Records drawn from a dataset

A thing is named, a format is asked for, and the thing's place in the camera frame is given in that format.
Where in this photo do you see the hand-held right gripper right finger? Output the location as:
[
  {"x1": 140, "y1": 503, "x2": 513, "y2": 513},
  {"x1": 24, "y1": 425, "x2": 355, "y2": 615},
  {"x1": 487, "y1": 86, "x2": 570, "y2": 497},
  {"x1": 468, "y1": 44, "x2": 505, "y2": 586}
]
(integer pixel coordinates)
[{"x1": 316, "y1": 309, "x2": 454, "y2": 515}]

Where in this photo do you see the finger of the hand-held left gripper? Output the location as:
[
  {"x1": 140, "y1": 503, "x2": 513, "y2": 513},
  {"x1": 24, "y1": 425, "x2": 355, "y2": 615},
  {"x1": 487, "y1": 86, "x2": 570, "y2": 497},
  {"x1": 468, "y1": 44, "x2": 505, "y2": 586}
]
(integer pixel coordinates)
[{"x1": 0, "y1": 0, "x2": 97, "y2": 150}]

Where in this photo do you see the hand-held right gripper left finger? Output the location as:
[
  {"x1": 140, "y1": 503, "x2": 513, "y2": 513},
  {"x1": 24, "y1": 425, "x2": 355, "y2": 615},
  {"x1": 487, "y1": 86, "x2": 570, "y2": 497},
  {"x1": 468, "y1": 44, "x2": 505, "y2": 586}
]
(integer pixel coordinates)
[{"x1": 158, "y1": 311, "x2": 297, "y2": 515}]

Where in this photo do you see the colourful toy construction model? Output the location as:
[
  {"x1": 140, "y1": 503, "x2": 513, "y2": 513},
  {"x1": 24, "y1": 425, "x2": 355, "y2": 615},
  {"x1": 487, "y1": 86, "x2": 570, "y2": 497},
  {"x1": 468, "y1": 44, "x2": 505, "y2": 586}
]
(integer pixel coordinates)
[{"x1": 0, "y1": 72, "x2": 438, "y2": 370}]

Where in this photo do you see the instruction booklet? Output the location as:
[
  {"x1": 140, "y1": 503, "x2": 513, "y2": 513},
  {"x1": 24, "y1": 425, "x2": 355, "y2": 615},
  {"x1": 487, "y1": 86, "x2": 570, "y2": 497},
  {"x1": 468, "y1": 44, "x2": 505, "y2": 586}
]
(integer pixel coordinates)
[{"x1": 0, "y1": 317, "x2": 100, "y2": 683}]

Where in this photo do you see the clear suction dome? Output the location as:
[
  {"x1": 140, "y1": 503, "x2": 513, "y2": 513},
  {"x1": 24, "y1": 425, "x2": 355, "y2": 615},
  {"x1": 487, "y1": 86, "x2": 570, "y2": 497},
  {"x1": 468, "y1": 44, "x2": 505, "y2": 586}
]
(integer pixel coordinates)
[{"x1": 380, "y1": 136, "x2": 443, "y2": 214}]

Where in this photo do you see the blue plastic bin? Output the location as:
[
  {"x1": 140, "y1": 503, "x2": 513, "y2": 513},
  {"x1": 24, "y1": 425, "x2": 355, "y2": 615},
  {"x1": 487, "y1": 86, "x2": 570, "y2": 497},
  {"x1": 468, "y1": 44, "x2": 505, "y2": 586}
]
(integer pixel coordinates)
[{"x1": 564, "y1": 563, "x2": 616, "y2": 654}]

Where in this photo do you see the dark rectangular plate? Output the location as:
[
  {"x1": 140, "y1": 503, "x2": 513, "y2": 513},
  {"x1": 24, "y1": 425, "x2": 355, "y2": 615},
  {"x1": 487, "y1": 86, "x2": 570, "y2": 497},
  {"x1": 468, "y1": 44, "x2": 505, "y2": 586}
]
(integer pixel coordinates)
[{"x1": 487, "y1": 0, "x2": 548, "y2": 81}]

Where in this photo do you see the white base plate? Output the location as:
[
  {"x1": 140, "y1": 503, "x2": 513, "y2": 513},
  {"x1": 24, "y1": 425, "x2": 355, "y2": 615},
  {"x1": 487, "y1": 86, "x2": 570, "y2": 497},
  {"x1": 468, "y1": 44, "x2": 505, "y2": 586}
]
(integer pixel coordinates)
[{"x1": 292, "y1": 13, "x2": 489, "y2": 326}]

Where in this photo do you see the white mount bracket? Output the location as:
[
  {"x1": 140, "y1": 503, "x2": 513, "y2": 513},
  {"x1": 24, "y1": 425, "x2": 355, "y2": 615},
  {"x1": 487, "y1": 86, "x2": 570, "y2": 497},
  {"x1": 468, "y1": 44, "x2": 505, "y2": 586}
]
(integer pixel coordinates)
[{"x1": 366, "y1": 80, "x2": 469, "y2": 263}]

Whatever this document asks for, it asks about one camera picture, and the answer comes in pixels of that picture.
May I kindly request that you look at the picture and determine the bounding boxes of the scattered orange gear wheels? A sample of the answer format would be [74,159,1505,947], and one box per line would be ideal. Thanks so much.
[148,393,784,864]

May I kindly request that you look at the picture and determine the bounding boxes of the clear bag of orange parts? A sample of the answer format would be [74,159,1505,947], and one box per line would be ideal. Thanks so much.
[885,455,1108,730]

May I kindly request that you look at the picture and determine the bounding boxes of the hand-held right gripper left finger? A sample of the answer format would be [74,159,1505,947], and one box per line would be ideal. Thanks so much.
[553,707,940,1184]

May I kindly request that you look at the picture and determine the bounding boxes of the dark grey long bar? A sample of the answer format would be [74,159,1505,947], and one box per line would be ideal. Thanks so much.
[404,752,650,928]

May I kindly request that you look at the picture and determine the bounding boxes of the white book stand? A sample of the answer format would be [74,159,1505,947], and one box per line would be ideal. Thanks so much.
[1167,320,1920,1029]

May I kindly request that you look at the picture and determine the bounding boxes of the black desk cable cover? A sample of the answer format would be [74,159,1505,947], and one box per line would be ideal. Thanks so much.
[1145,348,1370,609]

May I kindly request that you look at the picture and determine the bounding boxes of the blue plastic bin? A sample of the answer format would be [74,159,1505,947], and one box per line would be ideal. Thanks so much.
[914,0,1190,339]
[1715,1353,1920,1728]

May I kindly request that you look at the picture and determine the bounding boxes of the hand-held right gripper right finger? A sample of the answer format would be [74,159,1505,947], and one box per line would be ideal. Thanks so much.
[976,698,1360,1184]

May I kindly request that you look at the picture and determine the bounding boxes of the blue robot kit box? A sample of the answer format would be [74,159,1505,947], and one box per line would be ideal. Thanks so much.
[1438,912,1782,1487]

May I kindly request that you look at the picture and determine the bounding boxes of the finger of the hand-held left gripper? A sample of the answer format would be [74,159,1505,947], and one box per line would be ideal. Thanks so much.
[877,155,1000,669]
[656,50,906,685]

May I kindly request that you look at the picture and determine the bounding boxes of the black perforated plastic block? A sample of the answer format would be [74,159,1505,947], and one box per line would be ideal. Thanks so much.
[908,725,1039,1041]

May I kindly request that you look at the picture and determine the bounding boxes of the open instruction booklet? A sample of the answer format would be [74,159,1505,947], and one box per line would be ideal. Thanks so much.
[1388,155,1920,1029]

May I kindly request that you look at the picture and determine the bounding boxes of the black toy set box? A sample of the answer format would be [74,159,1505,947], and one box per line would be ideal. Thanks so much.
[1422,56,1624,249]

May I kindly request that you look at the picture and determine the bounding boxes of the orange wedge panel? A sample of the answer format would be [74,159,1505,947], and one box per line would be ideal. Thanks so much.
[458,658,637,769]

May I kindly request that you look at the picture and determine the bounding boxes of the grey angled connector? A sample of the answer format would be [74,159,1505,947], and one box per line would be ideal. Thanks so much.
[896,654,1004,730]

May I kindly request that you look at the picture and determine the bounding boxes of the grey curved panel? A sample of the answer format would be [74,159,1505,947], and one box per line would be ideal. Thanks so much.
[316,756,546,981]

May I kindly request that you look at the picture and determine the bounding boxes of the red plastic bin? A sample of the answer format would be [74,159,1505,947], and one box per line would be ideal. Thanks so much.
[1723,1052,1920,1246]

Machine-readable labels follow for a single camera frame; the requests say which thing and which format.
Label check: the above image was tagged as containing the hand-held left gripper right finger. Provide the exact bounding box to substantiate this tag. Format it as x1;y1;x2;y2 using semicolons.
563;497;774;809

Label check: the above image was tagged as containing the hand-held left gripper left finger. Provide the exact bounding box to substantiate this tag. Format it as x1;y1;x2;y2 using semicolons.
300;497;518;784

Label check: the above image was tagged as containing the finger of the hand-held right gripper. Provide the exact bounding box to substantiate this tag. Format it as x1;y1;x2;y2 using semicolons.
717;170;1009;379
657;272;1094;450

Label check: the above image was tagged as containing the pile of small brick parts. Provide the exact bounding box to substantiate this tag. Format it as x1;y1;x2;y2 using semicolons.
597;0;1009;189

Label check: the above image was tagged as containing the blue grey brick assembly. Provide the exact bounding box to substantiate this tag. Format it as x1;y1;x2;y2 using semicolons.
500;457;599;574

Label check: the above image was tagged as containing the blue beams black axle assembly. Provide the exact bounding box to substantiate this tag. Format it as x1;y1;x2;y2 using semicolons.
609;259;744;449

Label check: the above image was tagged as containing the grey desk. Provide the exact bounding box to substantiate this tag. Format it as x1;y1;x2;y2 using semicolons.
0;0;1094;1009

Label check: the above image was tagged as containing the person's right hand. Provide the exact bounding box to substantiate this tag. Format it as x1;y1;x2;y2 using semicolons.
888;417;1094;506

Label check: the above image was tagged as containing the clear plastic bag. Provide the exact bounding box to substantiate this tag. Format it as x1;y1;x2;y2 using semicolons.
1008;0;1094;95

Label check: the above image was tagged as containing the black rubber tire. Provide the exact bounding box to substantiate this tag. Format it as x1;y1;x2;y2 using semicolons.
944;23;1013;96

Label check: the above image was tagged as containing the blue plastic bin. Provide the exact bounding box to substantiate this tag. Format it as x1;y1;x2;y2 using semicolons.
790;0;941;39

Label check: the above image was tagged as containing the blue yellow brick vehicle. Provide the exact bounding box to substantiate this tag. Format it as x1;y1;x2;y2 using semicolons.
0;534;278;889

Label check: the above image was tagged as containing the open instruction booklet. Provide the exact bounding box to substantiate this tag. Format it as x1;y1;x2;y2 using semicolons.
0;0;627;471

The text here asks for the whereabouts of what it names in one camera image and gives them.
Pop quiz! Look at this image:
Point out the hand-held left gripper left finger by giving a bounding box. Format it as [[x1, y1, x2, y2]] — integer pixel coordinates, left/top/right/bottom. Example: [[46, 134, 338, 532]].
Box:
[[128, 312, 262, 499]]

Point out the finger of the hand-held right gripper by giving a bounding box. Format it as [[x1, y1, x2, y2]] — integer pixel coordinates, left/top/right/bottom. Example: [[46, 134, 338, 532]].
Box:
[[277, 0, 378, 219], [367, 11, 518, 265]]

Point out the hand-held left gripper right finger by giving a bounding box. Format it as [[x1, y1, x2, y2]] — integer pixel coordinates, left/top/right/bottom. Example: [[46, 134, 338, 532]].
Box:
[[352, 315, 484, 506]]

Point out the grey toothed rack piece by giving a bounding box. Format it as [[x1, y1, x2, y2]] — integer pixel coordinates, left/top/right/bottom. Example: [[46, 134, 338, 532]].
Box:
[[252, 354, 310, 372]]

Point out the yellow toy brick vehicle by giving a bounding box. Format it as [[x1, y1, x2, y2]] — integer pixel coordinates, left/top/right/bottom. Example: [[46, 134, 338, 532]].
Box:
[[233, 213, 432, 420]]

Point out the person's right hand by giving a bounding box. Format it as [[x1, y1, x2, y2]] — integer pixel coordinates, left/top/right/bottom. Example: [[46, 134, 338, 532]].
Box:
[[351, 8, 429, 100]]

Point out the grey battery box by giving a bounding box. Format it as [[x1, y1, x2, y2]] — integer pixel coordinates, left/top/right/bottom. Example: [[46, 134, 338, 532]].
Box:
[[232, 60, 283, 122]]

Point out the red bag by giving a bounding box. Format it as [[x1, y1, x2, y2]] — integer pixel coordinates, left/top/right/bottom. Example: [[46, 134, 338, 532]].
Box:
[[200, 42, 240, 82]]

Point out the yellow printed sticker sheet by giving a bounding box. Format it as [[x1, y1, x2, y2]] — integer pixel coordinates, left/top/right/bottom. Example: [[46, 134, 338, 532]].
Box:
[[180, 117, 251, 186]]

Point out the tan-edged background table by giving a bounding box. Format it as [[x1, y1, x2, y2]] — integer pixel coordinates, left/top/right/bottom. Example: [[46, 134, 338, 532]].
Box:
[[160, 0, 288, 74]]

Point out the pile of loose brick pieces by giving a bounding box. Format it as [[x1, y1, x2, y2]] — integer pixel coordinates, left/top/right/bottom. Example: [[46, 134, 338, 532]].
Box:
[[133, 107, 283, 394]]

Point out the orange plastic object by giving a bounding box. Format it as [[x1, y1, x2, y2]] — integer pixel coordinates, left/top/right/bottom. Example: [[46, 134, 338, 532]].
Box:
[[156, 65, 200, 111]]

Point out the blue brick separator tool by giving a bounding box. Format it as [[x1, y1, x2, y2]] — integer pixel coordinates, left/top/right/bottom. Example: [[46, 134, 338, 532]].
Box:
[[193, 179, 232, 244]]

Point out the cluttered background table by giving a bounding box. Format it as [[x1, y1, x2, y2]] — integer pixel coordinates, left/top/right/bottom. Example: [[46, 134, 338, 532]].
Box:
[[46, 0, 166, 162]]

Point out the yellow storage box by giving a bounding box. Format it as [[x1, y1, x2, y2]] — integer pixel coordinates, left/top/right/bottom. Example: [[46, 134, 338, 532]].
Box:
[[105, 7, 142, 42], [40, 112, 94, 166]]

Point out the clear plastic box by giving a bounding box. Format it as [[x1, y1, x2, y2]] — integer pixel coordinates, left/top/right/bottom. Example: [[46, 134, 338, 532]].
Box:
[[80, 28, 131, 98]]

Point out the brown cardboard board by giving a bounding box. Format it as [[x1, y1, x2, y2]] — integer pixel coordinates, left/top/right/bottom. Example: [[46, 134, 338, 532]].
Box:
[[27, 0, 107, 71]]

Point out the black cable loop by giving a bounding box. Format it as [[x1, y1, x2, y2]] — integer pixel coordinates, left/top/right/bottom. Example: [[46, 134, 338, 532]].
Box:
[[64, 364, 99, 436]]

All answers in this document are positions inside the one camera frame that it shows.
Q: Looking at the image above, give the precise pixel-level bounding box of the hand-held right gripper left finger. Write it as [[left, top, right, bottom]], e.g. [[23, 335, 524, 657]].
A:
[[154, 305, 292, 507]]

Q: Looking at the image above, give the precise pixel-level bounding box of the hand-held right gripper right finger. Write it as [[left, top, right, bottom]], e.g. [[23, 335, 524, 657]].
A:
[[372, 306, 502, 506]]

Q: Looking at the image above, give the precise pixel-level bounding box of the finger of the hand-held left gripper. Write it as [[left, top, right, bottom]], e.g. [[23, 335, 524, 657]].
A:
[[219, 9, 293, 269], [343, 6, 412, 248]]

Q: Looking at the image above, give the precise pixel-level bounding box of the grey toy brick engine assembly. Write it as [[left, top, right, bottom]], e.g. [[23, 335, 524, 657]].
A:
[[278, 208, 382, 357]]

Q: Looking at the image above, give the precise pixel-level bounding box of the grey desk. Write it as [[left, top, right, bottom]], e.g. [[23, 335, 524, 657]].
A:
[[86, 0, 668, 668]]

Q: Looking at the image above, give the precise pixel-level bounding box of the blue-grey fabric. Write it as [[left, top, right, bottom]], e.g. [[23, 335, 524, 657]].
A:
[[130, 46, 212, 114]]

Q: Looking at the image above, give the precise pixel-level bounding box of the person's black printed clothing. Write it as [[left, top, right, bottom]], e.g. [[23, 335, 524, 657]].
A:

TASK ITEM:
Within the data above, the lines from the one with "blue plastic bin." to the one with "Pop quiz! Look" must be repeated exactly; no other line belongs in the answer.

EXPECTED ANSWER:
Label check: the above image was tagged as containing the blue plastic bin. Provide the exact bounding box to substantiate this tag. Format it as x1;y1;x2;y2 using semicolons.
790;0;941;39

Label check: the above image was tagged as containing the blue yellow brick vehicle. Provide the exact bounding box to substantiate this tag. Format it as x1;y1;x2;y2 using semicolons.
0;534;278;889

Label check: the above image was tagged as containing the open instruction booklet. Provide the exact bounding box to substantiate this tag. Format it as x1;y1;x2;y2 using semicolons.
0;0;627;471

The text here asks for the whereabouts of what it names in one camera image and gives them.
Pop quiz! Look at this image:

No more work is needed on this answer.